PROBLEM DETAILS:
Repeat exactly the lines of the entries below from the one with "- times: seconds" through the one with "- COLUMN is", both ends included, and nothing else.

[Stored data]
=== Section Start ===
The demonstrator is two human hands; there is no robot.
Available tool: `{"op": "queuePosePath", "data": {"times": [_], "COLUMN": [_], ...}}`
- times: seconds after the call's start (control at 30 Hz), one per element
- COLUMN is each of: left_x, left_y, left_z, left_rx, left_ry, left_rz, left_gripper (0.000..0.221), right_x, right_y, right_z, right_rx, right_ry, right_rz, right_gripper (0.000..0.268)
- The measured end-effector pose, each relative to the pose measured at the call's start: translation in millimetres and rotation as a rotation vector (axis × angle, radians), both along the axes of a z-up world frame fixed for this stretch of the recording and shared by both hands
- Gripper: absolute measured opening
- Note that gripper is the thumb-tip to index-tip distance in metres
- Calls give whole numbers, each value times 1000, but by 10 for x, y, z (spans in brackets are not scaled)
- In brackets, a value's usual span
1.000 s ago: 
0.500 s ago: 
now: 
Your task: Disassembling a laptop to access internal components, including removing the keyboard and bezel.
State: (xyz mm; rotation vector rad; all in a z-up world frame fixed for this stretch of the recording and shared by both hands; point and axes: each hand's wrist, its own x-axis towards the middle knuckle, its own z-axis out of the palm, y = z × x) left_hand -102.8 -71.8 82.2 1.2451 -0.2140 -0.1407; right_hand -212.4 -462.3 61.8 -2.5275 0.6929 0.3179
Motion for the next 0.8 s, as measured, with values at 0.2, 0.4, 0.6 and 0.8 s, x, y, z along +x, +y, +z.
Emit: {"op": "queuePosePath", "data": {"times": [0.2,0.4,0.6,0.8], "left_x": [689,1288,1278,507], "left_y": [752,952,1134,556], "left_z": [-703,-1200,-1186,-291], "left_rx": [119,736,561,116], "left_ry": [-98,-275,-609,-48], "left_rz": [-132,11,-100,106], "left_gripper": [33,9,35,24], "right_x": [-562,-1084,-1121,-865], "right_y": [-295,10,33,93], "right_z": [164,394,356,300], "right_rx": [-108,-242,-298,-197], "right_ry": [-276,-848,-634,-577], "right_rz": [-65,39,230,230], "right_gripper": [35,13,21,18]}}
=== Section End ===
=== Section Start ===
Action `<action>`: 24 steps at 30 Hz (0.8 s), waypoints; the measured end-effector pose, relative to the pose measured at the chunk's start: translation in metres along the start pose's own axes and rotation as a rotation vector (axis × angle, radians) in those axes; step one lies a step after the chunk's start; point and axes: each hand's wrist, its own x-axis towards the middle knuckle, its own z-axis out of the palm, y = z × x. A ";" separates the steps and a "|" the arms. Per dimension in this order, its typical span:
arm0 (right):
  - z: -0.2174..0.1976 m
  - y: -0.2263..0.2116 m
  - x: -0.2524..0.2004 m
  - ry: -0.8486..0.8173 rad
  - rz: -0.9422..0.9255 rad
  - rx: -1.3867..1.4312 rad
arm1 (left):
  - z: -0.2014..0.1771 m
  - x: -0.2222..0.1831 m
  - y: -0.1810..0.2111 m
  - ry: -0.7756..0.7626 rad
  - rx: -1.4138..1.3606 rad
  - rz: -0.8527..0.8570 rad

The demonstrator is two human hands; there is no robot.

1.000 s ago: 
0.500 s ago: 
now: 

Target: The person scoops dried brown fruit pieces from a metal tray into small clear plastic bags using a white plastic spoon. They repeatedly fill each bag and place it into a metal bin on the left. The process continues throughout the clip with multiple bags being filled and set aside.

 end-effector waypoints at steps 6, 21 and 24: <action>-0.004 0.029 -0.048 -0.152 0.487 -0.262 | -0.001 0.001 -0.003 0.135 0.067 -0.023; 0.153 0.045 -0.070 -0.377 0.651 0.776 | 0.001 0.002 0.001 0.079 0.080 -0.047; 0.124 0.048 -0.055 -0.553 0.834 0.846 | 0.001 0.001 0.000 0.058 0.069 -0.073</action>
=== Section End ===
EXERCISE OUTPUT:
- times: seconds after the call's start (control at 30 Hz), one per element
- COLUMN is each of: left_x, left_y, left_z, left_rx, left_ry, left_rz, left_gripper (0.000..0.221), right_x, right_y, right_z, right_rx, right_ry, right_rz, right_gripper (0.000..0.268)

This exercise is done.